Durante años se ha señalado a los padres como los principales responsables del proceso educativo de sus hijos. Si bien es cierto que la familia cumple un papel fundamental en la formación de valores, disciplina y acompañamiento escolar, es un error pensar que la crisis educativa actual puede atribuirse únicamente al entorno familiar. El verdadero desafío es estructural y sistémico: el Estado tiene una responsabilidad ineludible en garantizar una educación de calidad, pertinente y alineada con las necesidades del país.
Una de las fallas más críticas radica en la falta de evaluación, monitoreo y corrección oportuna de los pénsum de estudios. Muchos programas académicos en los niveles medio y superior continúan reproduciendo contenidos desactualizados, desconectados de la realidad productiva, social y tecnológica del país.
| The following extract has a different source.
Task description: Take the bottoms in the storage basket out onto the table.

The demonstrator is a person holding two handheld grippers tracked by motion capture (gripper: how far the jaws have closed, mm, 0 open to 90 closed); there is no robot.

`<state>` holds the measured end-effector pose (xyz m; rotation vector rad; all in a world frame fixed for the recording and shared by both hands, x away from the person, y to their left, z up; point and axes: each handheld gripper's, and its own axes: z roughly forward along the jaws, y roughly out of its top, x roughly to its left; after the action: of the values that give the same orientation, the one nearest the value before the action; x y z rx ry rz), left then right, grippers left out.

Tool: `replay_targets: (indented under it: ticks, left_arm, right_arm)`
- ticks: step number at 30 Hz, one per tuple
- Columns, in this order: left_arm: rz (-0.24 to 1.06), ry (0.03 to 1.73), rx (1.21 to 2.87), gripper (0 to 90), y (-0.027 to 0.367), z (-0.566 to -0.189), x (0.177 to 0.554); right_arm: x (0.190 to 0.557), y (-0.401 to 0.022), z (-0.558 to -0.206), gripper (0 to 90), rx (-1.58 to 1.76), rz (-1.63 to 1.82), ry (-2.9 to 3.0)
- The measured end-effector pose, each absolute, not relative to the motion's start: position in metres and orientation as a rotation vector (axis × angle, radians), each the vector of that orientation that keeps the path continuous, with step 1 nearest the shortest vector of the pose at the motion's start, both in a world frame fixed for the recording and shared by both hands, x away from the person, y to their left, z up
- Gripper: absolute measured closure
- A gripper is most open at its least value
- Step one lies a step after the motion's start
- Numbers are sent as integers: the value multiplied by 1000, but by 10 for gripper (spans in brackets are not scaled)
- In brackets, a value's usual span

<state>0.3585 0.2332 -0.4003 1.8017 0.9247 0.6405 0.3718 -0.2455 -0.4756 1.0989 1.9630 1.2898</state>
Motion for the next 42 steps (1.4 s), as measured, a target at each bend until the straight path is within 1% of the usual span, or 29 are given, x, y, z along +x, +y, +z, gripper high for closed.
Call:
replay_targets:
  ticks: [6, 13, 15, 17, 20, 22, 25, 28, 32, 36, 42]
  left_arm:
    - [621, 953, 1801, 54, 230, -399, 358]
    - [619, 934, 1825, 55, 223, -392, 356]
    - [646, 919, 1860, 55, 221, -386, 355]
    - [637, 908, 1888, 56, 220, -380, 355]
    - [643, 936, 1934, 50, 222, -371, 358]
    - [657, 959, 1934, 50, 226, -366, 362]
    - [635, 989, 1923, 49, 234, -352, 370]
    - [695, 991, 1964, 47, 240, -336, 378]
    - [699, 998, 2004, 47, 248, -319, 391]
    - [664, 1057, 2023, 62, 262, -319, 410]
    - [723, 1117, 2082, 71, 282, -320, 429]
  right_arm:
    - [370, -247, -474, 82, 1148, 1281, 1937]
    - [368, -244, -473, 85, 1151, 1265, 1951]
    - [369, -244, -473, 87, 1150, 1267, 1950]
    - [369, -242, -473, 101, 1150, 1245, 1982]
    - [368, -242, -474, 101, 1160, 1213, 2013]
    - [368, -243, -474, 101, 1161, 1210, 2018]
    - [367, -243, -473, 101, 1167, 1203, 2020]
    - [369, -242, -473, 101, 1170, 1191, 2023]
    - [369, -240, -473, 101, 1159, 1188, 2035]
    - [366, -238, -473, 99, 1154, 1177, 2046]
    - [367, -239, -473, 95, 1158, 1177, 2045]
Esto genera una grave disonancia entre los perfiles profesionales que se forman en las aulas y los perfiles que realmente se requieren para impulsar el desarrollo sostenible, la innovación y la competitividad nacional.
El resultado de esta desconexión es un nudo crítico de gasto presupuestario muerto: el Estado invierte cuantiosos recursos en un sistema educativo que no está generando el retorno esperado en términos de productividad, empleabilidad y aporte al desarrollo. Profesionales egresan de las universidades sin las competencias necesarias para enfrentar los desafíos del mercado laboral actual, lo que perpetúa el desempleo, la subutilización del talento humano y la fuga de cerebros.
Superar este problema exige una profunda reforma educativa, basada en datos, prospectiva y diálogo intersectorial. Es imperativo que el Estado establezca mecanismos permanentes de revisión curricular, en coordinación con el sector productivo, académico y social. Solo así se podrá asegurar que la educación deje de ser una carga presupuestaria ineficiente y se convierta en una verdadera palanca de transformación económica, social y humana.